§ Work to complete: Copy out each line of the material that includes the word "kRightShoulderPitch".

§ Given records:
__________
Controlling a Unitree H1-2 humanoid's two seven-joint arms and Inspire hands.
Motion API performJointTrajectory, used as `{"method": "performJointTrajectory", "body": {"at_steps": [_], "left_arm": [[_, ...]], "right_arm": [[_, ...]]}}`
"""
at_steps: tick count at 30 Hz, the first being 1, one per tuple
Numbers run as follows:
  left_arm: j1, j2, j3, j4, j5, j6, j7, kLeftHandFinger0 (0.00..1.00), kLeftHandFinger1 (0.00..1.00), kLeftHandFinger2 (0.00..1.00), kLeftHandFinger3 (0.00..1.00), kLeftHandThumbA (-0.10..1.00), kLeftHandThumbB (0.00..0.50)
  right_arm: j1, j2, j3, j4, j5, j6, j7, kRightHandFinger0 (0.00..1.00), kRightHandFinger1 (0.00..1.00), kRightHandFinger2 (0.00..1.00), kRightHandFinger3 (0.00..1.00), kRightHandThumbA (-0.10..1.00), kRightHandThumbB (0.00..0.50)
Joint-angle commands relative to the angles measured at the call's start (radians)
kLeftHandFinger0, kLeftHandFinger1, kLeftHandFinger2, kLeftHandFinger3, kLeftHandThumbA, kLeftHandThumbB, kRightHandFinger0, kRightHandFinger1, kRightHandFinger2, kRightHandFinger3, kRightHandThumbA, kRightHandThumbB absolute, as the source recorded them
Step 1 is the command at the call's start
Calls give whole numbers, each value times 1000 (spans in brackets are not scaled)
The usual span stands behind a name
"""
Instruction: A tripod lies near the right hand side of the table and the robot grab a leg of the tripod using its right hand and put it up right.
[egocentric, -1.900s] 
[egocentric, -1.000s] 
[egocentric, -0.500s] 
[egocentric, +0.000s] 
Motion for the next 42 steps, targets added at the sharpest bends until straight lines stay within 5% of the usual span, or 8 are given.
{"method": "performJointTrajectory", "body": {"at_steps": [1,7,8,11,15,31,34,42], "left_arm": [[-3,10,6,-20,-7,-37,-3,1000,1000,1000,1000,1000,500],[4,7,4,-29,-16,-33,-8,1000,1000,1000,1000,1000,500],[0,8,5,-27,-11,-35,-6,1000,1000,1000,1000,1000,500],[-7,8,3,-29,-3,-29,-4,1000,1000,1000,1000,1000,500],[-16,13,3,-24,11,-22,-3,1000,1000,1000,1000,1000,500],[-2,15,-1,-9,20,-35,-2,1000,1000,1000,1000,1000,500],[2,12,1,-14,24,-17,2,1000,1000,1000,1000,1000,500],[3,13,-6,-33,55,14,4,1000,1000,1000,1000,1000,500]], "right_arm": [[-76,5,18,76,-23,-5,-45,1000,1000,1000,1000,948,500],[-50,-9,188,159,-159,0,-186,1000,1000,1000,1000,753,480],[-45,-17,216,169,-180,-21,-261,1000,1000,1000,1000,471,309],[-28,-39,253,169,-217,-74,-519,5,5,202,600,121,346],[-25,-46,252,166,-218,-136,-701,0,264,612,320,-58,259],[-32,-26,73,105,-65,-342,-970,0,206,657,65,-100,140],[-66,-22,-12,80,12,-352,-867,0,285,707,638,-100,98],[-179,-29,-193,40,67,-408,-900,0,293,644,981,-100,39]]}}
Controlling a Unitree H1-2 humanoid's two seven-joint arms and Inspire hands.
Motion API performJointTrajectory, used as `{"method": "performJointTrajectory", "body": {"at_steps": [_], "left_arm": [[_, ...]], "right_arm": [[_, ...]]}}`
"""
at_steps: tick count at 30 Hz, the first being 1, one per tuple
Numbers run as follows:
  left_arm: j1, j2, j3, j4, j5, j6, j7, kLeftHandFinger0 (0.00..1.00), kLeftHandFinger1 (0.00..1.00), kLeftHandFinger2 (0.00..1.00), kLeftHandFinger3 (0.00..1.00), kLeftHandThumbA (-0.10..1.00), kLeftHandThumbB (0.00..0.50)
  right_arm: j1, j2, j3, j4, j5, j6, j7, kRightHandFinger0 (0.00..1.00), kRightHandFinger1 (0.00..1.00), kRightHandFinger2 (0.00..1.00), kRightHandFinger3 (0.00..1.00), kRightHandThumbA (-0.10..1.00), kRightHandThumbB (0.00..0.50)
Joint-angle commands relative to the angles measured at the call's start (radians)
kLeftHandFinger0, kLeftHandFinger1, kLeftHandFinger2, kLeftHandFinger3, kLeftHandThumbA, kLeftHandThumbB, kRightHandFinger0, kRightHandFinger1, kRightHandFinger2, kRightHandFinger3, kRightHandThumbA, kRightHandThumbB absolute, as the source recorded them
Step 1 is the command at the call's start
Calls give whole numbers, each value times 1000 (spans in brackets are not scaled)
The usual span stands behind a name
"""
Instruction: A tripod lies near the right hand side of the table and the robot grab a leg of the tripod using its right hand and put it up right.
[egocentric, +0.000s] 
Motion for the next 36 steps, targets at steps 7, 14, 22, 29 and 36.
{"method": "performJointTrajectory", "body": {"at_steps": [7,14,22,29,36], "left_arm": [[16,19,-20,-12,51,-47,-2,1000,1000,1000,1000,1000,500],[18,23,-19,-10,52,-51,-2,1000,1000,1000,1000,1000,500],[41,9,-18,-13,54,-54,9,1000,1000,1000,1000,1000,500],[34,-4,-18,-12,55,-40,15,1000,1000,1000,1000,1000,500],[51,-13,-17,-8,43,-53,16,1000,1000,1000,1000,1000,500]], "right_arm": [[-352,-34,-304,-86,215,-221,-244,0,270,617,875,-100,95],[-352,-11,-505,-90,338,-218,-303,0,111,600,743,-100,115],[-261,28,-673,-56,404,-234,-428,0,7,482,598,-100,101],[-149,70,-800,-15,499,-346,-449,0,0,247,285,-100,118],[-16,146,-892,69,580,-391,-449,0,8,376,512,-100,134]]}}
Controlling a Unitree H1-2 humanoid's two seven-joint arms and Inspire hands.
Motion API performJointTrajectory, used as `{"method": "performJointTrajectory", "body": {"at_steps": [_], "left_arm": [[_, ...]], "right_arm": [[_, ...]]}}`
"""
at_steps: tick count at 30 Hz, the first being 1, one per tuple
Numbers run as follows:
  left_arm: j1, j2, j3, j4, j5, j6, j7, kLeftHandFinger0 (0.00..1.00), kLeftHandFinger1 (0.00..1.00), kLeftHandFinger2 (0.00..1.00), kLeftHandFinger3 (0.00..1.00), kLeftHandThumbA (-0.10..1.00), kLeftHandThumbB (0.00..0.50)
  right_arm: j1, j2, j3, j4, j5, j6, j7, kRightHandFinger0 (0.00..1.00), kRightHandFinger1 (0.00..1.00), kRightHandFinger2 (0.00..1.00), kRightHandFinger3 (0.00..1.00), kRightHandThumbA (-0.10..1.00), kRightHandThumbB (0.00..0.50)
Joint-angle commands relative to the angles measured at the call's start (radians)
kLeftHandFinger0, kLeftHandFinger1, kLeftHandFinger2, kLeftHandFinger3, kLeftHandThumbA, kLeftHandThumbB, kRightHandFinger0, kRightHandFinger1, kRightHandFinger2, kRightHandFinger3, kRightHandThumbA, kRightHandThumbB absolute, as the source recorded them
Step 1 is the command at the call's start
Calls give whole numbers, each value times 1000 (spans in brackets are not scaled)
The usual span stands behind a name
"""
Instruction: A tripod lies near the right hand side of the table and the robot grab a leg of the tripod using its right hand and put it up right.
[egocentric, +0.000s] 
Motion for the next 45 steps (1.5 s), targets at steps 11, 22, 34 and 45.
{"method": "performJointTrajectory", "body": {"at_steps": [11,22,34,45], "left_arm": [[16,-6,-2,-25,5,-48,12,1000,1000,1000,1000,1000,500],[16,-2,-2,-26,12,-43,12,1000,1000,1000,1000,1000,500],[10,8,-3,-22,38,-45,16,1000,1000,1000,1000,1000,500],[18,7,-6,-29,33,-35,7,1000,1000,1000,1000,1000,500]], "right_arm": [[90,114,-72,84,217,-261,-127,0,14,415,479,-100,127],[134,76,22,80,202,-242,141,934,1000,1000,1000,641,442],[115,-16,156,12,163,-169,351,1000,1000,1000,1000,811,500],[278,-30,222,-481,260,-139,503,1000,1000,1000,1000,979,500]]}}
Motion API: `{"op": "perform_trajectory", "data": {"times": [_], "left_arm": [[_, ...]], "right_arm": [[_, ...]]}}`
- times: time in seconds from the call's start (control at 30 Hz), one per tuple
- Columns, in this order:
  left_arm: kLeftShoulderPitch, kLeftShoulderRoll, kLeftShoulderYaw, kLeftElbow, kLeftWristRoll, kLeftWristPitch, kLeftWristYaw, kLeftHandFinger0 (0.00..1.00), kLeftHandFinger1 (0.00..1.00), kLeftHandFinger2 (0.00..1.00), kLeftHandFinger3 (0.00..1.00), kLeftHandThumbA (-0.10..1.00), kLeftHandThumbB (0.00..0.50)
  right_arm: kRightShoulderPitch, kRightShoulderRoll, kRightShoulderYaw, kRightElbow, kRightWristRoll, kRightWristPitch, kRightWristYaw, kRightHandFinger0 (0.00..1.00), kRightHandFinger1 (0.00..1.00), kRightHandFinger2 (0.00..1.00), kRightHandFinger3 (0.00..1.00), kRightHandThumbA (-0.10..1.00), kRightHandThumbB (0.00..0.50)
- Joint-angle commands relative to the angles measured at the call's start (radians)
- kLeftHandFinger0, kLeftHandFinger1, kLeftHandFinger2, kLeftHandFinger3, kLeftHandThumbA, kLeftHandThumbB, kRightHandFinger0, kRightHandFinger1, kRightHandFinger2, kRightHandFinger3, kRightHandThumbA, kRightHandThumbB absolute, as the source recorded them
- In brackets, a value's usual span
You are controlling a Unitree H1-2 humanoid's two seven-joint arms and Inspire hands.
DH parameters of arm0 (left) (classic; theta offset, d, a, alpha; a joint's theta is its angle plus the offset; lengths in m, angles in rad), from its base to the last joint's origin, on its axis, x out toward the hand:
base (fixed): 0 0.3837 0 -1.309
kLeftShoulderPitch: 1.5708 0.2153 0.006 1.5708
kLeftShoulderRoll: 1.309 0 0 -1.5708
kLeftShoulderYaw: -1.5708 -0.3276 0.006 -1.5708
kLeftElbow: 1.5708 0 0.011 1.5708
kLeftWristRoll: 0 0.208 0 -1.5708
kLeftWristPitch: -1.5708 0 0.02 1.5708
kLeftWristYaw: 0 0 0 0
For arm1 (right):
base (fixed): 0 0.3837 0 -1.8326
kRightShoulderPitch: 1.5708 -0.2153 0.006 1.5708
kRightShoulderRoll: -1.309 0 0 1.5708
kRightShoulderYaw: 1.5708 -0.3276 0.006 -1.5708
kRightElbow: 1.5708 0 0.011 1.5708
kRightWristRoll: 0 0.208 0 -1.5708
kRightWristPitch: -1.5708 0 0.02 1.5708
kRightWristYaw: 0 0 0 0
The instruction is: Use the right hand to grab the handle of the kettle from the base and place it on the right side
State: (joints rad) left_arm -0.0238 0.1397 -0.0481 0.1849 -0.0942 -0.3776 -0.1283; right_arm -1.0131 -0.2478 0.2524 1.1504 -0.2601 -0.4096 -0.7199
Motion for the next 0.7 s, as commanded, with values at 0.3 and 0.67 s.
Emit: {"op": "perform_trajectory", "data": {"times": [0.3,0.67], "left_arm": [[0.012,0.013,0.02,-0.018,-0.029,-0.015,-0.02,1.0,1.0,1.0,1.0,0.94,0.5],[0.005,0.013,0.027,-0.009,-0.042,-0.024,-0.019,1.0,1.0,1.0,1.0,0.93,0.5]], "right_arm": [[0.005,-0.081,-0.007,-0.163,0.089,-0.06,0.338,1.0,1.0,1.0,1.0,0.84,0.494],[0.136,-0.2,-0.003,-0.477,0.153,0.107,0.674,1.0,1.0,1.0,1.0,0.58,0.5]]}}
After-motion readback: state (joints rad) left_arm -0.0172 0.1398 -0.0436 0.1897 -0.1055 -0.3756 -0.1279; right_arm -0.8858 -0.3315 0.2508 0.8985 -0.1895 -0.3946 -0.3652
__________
§ Result of this task:
  right_arm: kRightShoulderPitch, kRightShoulderRoll, kRightShoulderYaw, kRightElbow, kRightWristRoll, kRightWristPitch, kRightWristYaw, kRightHandFinger0 (0.00..1.00), kRightHandFinger1 (0.00..1.00), kRightHandFinger2 (0.00..1.00), kRightHandFinger3 (0.00..1.00), kRightHandThumbA (-0.10..1.00), kRightHandThumbB (0.00..0.50)
kRightShoulderPitch: 1.5708 -0.2153 0.006 1.5708

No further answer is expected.